Since we test so thoroughly, ideally all bugs are caught before entering the tree, but that is not the case. Once a patch enters the tree the clock is ticking until it hits the stable release.

Rust publishes releases on three “channels”: nightly, beta, and stable. The nightly and beta channels provide an opportunity to catch bugs missed by the official CI before they hit a release.

Rust has a 6 week beta cycle, so the minimum a patch will sit in tree before hitting a stable release is 6 weeks (if it lands on master right before the next beta), and the maximum is 12 weeks (if it lands at the beginning of a cycle).

During the 6 week release cycle, regression triage meetings are held every 2 weeks to keep ahead of breakage and ensure the release stays on track.

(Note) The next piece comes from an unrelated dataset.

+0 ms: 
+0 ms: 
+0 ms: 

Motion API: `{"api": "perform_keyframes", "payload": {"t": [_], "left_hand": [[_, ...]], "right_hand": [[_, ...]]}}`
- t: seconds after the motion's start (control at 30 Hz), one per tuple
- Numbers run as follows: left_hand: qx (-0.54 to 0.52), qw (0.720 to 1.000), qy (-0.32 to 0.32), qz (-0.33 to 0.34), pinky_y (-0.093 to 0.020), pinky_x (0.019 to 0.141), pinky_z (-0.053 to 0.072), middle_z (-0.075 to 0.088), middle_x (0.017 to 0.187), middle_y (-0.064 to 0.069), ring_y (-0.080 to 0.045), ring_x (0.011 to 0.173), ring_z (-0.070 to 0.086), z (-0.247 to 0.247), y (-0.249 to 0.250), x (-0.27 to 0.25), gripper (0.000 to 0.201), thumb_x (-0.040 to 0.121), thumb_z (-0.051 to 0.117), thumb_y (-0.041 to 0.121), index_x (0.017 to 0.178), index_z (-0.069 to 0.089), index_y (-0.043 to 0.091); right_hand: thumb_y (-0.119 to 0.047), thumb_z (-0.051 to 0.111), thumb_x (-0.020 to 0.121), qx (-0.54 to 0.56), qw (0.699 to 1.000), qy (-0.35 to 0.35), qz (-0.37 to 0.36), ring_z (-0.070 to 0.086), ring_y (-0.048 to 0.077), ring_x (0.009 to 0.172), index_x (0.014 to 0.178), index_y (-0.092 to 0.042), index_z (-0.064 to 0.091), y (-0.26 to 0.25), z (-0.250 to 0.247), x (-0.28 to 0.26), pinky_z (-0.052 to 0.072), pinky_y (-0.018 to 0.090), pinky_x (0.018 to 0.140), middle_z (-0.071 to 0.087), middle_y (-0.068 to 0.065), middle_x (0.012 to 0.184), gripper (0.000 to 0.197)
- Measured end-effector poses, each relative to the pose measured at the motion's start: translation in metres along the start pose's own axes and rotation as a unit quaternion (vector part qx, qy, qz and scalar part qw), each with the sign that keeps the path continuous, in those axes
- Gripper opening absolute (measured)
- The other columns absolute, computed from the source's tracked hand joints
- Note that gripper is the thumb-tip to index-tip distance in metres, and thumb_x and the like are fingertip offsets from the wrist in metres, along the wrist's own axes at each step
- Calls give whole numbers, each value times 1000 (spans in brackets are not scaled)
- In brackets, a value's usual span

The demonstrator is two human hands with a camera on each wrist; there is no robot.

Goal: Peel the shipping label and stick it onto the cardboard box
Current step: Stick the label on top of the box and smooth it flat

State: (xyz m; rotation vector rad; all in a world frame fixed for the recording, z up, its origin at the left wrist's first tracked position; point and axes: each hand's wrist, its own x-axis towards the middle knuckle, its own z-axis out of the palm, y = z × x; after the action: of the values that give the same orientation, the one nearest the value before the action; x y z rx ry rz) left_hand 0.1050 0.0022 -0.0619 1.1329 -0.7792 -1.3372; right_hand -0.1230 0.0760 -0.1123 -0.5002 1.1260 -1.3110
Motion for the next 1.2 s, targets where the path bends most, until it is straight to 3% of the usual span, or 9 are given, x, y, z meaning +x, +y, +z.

Again, the Rust release schedule is incredibly aggressive and it takes constant vigilence to maintain.

To make releases as simple as possible we tie it directly to the CI system. Since we are already testing Rust in the same configurations that we ship releases for, it’s a natural extension to simply produce release artifacts while we’re testing. So we do that and publish them to their own S3 bucket.

From those binaries we have a bot that periodically collects them into their final form for release and deploys them to static.rust-lang.org.

So not only do we fully test every commit that lands on master, we also publish the complete release binaries at the same time.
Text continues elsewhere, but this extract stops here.